Assise aux côtés de deux de ses fils, Pan Xianying, une vieille femme fragile et ridée, ne ressemble pas de prime abord à une attraction touristique.

Et pourtant. La mère de sept enfants, âgée de près d'un siècle, est l'une des trois survivantes du Détachement féminin rouge, un groupe de femmes originaires de l'île de Hainan (sud) qui participa, dans la Chine des années 1930, à la lutte armée contre le Guomindang, le parti nationaliste au pouvoir.

Cette grande épopée féminine sert aujourd'hui à attirer les touristes dans un circuit mêlant Histoire et propagande révolutionnaire sur cette île tropicale, d'habitude plus connue pour ses plages et hôtels de luxe.

On peut voir Mme Pan dans sa maison très simple située dans une palmeraie de Hainan. En l'absence de registres de naissances fiables, sa famille estime son âge à 95 ans. Elle n'avait que 15 ans quand elle a rejoint le Détachement rouge, fort de 140 combattantes à l'heure de sa gloire.

L'ancienne soldate s'exprime dans un dialecte local, avec de brusques hausses de ton donnant l'impression qu'elle est confuse. «Elle ne se sent pas trop bien aujourd'hui», explique en s'excusant un de ses fils.

Aux visiteurs, ils racontent comment Mme Pan, la plus jeune recrue du Détachement, s'est une fois battue une journée et une nuit, perdant autour d'elle de nombreuses camarades.

Le récit met l'accent sur l'esprit de sacrifice et de camaraderie, ainsi que sur le sens de l'égalité qui régnaient dans le Détachement.

Le bataillon 100% féminin a été contraint de se dissoudre quand l'avancée des nationalistes a forcé les communistes à la clandestinité. Mais ses membres ont par la suite été qualifiées d'héroïnes, après la prise du pouvoir en 1949 par Mao Zedong.

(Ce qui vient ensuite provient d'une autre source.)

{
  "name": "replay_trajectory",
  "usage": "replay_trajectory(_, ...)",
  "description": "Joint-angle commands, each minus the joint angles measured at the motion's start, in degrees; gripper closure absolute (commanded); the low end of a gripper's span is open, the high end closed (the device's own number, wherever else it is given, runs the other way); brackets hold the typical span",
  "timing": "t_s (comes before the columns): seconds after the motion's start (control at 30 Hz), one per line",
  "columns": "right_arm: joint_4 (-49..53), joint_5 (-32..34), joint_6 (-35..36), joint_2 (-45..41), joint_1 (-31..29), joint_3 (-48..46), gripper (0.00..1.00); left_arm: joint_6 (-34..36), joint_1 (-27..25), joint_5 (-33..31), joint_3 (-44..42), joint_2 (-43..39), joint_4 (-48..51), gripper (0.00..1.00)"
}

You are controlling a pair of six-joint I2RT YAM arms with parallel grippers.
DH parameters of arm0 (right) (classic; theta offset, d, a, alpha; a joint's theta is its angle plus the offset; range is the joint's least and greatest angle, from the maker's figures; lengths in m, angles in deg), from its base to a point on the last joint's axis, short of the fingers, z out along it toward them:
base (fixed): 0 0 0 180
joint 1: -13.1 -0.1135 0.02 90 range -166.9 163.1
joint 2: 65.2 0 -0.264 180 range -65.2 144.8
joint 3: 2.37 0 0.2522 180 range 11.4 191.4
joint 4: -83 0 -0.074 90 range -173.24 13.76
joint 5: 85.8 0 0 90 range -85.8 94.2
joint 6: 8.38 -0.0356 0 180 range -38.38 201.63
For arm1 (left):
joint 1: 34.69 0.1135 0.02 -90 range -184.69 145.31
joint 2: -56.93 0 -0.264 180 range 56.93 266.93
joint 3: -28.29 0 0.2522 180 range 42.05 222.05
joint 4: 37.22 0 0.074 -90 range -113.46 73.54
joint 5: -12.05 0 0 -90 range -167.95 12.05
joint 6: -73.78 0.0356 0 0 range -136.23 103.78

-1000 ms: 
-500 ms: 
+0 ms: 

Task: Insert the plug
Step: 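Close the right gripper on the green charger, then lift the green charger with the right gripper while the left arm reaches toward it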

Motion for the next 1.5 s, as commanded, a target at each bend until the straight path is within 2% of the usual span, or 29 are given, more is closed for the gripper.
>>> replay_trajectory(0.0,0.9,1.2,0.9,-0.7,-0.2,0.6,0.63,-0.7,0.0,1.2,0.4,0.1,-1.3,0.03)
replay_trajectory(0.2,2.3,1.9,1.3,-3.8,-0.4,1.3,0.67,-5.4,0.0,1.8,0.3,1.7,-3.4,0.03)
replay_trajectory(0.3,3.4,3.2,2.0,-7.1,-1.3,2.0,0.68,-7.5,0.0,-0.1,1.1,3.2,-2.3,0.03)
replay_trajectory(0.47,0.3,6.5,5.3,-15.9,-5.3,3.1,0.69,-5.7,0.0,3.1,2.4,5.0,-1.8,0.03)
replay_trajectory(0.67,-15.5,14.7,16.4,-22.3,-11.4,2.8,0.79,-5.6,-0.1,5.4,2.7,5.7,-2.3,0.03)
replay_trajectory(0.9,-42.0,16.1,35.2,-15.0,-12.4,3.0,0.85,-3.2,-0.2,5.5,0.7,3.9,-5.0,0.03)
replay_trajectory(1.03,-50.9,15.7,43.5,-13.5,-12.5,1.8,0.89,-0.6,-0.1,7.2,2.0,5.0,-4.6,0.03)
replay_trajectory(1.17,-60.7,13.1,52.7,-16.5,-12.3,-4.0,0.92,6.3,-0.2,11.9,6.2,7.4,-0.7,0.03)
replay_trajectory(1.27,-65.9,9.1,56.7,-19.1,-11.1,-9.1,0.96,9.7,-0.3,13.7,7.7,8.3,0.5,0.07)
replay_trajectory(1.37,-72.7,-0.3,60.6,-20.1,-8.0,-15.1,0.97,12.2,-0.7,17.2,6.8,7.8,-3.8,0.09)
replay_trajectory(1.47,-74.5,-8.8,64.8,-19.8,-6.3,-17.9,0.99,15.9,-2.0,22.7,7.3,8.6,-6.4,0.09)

Le Détachement féminin rouge a ensuite inspiré un célèbre ballet devenu une des «huit oeuvres modèles», les seules pièces, opéras et ballets tolérés par le pouvoir communiste.

Probablement la plus connue de ces oeuvres, le ballet fut notamment joué devant le président Nixon lors de sa visite historique en Chine en 1972.

Les autorités locales de Qionghai ont décidé de tirer parti de la renommée du Détachement féminin rouge en organisant ce circuit touristique, qui a attiré 360 personnes en avril.

Le «tour» passe par des sites «révolutionnaires» qui ont été parcourus par la jeune Armée rouge, l'un d'entre eux se limitant à un champ où des personnalités communistes se réunirent il y a fort longtemps.

«Quand les événements sont rapportés dans des livres, cela ne vous permet pas de sentir les choses», explique Zhao Kexin, un étudiant universitaire âgé de 20 ans qui a déboursé 138 yuans (20$) pour l'excursion sur les traces du Détachement rouge.

Les guides qui encadrent les visiteurs portent une casquette verte arborant l'étoile rouge, que l'on peut acheter pour 10 yuans (1,48 $). Les passionnés peuvent même investir dans l'uniforme révolutionnaire complet pour 100 yuans (14,79$).

Le tourisme révolutionnaire n'est pas une chose nouvelle en Chine: Shaoshan, ville natale de Mao dans la province du Hunan ou la base communiste de Yan'an dans la province du Shaanxi en sont déjà des hauts lieux.

Le 1er juillet la Chine célèbrera les 90 ans de la fondation du parti communiste chinois, cet anniversaire amplifiant le phénomène de «revival».

La municipalité de Chonqging, dans le centre-ouest de la Chine, a par exemple ordonné à la télévision et à la radio publiques de promouvoir l'enseignement à grande échelle de «chansons rouges» à la louange du parti communiste.

Chen Doushu, patron de l'agence qui organise le circuit de visite sur l'île de Hainan, affirme répondre à un besoin du public.

«Les Chinois ne peuvent pas oublier leur Histoire, et la meilleure façon de le faire est de se déplacer et de l'étudier. Voilà l'origine du tourisme rouge», déclare-t-il à l'AFP.